嚴老卻搖了頭:“不必,我們中醫學醫前,也是先學做人的,我也不是為了你那點報答去看病的。”
周燃堅持道:“嚴醫生的事,于我只是舉手之勞,不麻煩。”
嚴老一笑,只是道:“你們上樓去休息吧,平常這里沒人住,我只裝了一間客房,你們住剛好。”
白清濛捏緊了手里的紅花油。
什么叫他們住剛好……
兩個人上了三樓,果然只有一間客房,對面的一間房是堆滿了中藥的倉庫。
推門進來,房間不算大,但幸好有獨立衛生間。
一米五的床占據了房間的大部分空間。
淺白色的窗簾在隨風輕輕飄動,窗外便是無盡的曠野,繁星滿天。
白清濛跟在周燃后面,亦步亦趨的進來,兩人都沒有說話。
“我……”
“你……”
兩個人同時開口。
“你先說。”白清濛尷尬的笑著低下頭。
“你睡床,我睡地板就好。”周燃道。
白清濛搖頭:“不不不,不用。”
男人疑惑的看她。
她便又搖頭:“不是,我的意思是你受傷了,還是我睡地板吧。”
周燃側首看了看自己肩膀,毫不在意:“沒事,一點小傷。”
白清濛堅持:“不行的,你傷在肩膀上,怎么還能再躺這么硬的底板,你睡床會恢復的快一點!”
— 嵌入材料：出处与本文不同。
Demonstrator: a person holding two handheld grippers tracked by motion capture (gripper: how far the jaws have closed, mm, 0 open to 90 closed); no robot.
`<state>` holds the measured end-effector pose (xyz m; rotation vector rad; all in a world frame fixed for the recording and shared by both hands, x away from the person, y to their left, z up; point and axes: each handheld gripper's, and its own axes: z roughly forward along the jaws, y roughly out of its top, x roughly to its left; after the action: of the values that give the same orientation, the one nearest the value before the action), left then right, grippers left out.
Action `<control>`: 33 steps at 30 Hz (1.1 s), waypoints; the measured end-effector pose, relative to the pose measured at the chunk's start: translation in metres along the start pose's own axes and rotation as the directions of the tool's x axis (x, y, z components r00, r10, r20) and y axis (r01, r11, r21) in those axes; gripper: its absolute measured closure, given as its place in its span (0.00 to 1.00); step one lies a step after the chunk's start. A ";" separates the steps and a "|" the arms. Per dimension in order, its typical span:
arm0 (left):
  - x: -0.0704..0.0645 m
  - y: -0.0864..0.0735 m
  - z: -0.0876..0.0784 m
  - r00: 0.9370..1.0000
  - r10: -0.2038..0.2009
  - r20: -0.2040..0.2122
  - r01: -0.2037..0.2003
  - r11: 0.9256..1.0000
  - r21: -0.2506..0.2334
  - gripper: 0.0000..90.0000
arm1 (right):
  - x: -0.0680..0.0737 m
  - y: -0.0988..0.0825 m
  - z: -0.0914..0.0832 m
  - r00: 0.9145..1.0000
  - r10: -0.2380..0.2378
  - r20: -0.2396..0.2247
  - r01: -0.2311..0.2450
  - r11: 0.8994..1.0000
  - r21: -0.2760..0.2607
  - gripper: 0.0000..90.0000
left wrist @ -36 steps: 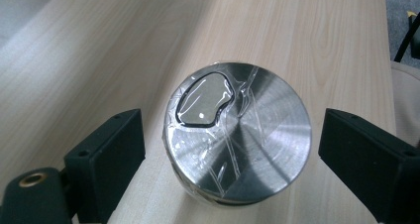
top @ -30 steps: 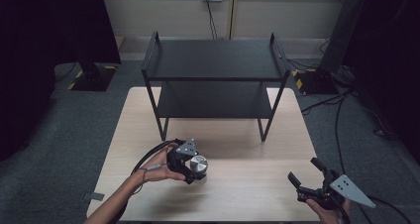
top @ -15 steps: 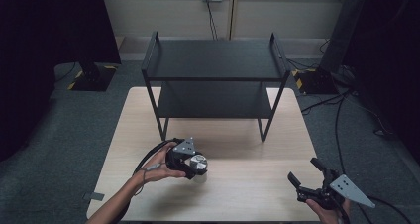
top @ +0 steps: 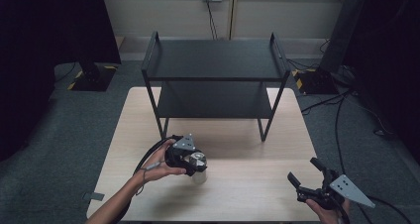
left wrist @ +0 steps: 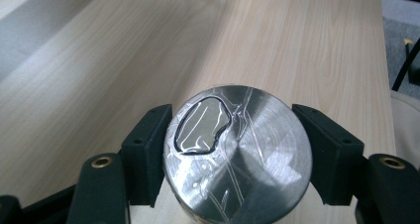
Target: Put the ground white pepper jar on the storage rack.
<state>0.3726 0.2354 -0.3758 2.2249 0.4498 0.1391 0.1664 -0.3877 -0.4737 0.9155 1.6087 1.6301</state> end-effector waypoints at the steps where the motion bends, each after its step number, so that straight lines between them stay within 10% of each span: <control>1: 0.001 0.001 -0.002 1.000 -0.001 -0.002 0.001 1.000 -0.003 0.38 | 0.000 0.000 0.000 1.000 0.001 0.000 -0.001 1.000 0.000 0.02; 18: 0.005 0.049 -0.051 0.998 -0.031 -0.060 0.030 0.999 -0.015 0.38 | 0.000 0.000 0.000 1.000 0.001 -0.004 -0.001 1.000 -0.001 0.02; 33: -0.002 0.145 -0.143 0.995 0.047 -0.083 -0.052 0.997 -0.063 0.38 | -0.001 0.000 0.000 1.000 0.003 -0.012 -0.003 1.000 -0.004 0.03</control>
<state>0.3742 0.2538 -0.1729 2.1725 0.4282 0.2676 0.1673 -0.3889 -0.4738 0.9084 1.6120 1.6433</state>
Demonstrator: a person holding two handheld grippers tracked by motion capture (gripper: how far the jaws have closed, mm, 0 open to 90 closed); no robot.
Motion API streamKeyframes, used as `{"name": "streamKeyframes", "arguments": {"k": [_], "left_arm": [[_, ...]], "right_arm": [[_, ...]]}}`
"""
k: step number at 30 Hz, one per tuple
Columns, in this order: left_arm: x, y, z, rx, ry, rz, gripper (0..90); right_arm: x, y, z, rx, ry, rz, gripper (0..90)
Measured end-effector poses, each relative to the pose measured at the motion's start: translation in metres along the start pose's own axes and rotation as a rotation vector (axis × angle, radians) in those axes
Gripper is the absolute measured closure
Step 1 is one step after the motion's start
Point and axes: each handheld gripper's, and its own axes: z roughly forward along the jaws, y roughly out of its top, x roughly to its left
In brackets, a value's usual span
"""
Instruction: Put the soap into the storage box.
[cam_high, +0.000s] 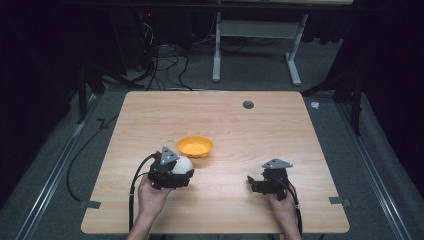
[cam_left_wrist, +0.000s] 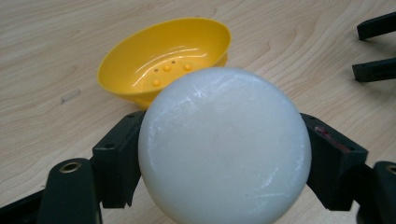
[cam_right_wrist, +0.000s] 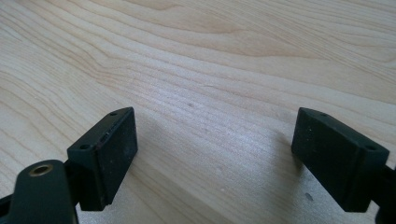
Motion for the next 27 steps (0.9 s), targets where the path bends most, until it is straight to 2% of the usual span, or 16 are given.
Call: {"name": "streamKeyframes", "arguments": {"k": [4, 7, 16, 27], "left_arm": [[0.002, 0.006, 0.0, -0.002, -0.006, -0.006, 24.2], [0.004, 0.012, 0.0, -0.001, 0.01, 0.006, 24.3], [0.009, 0.027, 0.006, 0.003, -0.016, -0.004, 24.3], [0.016, 0.04, 0.012, 0.008, -0.019, -0.007, 24.3]], "right_arm": [[0.0, 0.0, 0.0, 0.0, 0.001, 0.0, 15.2], [0.0, 0.0, 0.0, 0.0, 0.002, -0.001, 15.2], [0.0, 0.0, 0.0, 0.0, 0.004, -0.003, 15.2], [0.0, 0.0, 0.0, 0.0, 0.003, -0.001, 15.2]]}}
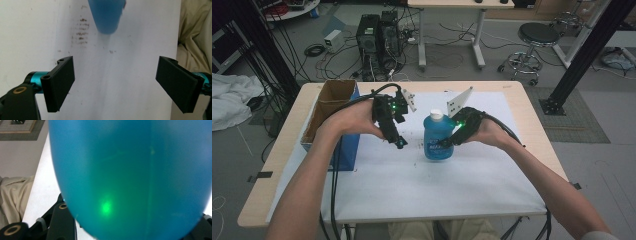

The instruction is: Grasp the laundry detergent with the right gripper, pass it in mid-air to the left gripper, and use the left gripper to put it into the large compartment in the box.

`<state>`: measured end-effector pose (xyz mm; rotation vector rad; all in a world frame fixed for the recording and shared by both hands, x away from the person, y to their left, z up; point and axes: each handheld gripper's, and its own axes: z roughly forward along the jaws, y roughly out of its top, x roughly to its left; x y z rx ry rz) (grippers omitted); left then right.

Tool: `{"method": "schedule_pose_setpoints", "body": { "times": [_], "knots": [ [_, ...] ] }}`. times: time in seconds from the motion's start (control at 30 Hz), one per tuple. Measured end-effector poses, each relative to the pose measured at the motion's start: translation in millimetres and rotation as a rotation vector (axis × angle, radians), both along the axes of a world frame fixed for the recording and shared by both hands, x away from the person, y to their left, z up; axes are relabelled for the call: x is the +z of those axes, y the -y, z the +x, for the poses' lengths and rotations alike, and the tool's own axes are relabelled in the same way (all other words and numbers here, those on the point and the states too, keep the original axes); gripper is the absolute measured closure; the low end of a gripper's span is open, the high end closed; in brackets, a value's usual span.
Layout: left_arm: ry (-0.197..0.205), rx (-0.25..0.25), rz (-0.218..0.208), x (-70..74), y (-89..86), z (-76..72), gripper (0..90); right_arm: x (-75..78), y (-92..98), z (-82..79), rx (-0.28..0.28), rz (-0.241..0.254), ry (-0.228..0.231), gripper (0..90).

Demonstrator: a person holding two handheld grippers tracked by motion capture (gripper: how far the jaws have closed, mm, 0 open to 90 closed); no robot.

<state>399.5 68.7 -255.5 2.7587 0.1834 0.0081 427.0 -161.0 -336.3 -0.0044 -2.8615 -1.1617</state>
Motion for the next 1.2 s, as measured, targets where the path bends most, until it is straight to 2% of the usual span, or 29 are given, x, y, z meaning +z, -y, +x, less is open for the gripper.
{"method": "schedule_pose_setpoints", "body": {
  "times": [0.17,0.6,0.9,1.03,1.2],
  "knots": [
    [0.002,-0.005,-0.010,3.5,21.1,7.0,15.7,-4.3,-6.8,-0.4,0.025,0.003,0.001,46.2],
    [-0.006,-0.027,-0.006,-0.8,53.9,12.8,15.7,-7.3,-11.7,-0.7,0.032,0.013,0.008,46.3],
    [0.007,-0.011,-0.022,-2.5,60.1,13.1,15.7,-6.7,-13.0,-0.9,0.031,0.043,0.016,46.3],
    [0.016,-0.013,-0.014,-3.0,61.8,12.9,15.9,-6.3,-12.2,-0.8,0.023,0.042,0.013,46.3],
    [0.004,-0.019,-0.006,-4.6,64.2,13.8,18.9,-5.3,-11.1,-0.6,0.022,0.041,0.014,46.4]
  ]
}}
周燃沒再跟她爭辯,直接拉了一床被褥鋪在床邊的底板上,“沒事。”
白清濛伸手去拉,發覺紅花油還在自己手里,才道:“我先幫你上藥吧!”
男人回頭,看著她手里的紅花油,“嗯。”
她先把手里的紅花油搓熱,才敢覆在他肩頭的紅腫處,并道:“要是疼,你告訴我。”
“不疼。”周燃淡笑。
這點傷,對他來說幾乎不能稱得上是傷。
這丫頭卻對他這點傷大驚小怪,如臨大敵。
果然,白清濛幫他揉了好一會兒,都不見他有半點反應,甚至呼吸都始終是均勻的。
心里忍不住的佩服,要是她,可能早就疼得哭了。
她從小到大都很怕疼。
“你怎么……”她本要問他怎么不怕疼,余光一撇,看到男人后背處竟然有一道圓形的疤痕,那傷痕很像是……槍傷?
“你這里是……?”她的手忍不住撫了過去。
周燃卻猛地一抖,拉起了襯衣:“沒什么,普通傷疤而已。”
白清濛看他的反應便知道,這傷定然不普通。
她識趣的收起紅花油,放在床頭的桌子上,“對不起,我不是故意的。”
周燃背對著她,沒回頭,只是淡淡的“嗯”了一聲。
房間里陷入一片安靜里。
白清濛自然也不好在讓他躺在床上,只能自己默默的躺在了床上。
周燃抬手關了燈。
房間不大,彼此能聽到呼吸聲。
白清濛有些睡不著,腦海里總是抹不去他后背那傷疤,一邊好奇,一邊又懊悔自己剛才是不是太過分。
“是槍傷。”
昏暗中,男人發出低淡的聲音。
白清濛一頓,側身到他那一側,“什么?”
“我當過兵,執行任務受了槍傷。”周燃道。